Final score: Edge one, chicken zero! Bring on da bird, baby!

Party of One……

February 16, 2011

She’s either walking ahead of the group or floatin’ along behind. When we’re out in public, not that I am not keeping track of my brood, but with that one in particular we have to keep an eye. For instance, My friend and I had taken our young superheros out on the mall of our nation’s capitol to one of the various events. We were walking back to the car, talking, enjoying the summer day, a along doing a visual headcount. One was not close by, it was Glamour Rayz. I looked ahead, no Glamour. Looked behind and there she was, swinging on one of the chains that is used to partition off grassy areas. She was sitting there, just a swinging, and a singing, not caring one bit that we had moved on. That’s my girl, Glamour, Party of One.

The other night, we were standing in line waiting to get tickets to a concert. We were in the line on the right, she was standing to my left. I got the tickets and backed away from the table. Glamour was so engrossed in the person standing in the other line, I thought she had decided that she was trading up and was going to go with that family. With a clap and call, she snapped out of her zone and I guess decided to join us. Glamour, party of one.

During the recent snow days, Glamour Rayz, Whirling Dervish, and Whirling’s best friend, McGillicuddy, decided to take a red wagon full of snowballs over to a friend’s house in preparation for an impending neighborhood snowball fight. Whirling was pulling the wagon along, trying to maneuver around the piles of shoveled snow, not quite understanding that the wagon goes where she goes, having a bit of difficulty. To compound the problem, Glamour stepped between Whirling and wagon, and got run over. Blammo, face plant in the snow.

Now one would think that being run over by a wagon would make Glamour more alert, and perhaps avoid getting in between Whirling and the wagon. Nope, not my Glamour Rayz. She did it not once, not twice, but three or four times, leaving body outlines all the way down the street. McGillicuddy’s mom, one of my girls, Red Lantern, was getting a migraine from yelling at them to get out of each others’ way. And so it went all the way to the neighbor’s house. Red Lantern needed a drink upon return.

I really should rent Glamour and her other siblings out for people to test their stress management or children rearing skills.

To be sure, Glamour Rayz is very bright, and handles her business when necessary. Secure in her own abilities, she just doesn’t feel the need to let everyone else know what she knows and doesn’t care either. An admirable trait for sure.
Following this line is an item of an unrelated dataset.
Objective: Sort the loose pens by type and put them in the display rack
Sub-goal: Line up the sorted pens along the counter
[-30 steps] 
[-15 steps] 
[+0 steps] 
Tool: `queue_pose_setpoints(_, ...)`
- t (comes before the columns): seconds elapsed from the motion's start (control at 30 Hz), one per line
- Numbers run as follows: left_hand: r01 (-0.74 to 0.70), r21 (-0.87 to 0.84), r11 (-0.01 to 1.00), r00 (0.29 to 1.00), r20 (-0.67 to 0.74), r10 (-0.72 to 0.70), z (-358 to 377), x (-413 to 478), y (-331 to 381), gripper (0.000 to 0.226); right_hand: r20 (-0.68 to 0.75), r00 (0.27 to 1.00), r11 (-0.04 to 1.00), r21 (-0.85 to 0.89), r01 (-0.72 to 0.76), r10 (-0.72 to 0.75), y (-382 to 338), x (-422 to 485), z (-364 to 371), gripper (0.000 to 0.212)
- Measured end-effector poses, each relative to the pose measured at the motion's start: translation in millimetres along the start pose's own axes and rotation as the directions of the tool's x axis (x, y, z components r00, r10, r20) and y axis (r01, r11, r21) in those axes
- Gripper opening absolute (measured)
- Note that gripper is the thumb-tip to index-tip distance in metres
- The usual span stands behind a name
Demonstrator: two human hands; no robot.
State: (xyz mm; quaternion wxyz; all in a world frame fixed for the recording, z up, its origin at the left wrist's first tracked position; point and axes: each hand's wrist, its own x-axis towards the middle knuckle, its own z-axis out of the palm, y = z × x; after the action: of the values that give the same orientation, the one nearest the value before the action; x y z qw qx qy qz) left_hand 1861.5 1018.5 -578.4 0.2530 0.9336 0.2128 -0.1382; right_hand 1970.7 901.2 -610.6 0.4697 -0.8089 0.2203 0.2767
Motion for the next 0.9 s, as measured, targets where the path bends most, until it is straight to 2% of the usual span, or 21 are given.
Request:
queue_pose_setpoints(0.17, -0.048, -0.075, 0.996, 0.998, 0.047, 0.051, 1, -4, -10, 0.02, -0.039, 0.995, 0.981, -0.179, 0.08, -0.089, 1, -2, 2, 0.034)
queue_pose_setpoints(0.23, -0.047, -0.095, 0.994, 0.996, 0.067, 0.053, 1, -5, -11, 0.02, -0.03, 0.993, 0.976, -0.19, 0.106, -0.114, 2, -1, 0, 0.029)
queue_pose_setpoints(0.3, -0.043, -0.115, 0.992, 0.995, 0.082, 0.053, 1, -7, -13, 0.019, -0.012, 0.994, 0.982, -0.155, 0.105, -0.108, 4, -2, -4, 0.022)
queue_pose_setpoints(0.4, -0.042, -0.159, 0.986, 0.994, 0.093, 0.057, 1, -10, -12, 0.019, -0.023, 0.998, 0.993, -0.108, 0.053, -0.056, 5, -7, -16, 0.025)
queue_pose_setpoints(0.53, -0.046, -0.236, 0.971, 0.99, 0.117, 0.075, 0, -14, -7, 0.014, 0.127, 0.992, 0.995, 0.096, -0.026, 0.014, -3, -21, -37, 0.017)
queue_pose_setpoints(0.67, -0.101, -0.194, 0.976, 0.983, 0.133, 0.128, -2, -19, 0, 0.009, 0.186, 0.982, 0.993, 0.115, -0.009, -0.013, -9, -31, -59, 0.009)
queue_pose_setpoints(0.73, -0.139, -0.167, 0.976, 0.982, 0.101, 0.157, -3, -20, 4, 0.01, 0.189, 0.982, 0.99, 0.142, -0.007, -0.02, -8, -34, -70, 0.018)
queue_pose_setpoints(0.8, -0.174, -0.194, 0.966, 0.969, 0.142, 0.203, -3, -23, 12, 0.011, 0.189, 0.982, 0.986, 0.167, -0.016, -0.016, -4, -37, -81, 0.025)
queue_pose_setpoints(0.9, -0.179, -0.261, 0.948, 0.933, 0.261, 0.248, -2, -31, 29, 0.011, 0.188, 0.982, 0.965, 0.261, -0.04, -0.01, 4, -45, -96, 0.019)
She’s also very shrewd. People are often fooled by Glamour’s petite stature, doe eyes and perceived aloofness. Add a little stubbornness , and some glitter(the shinier the better!) to the mix and poof! It’s a brown-eyed bedazzled diva! That’s Glamour Rayz!

I feel sorry for those who end up in her wake when she gets older. They’re doomed. But for now, I’ll take my Glamour girl, doin’ her own thang. One party at a time.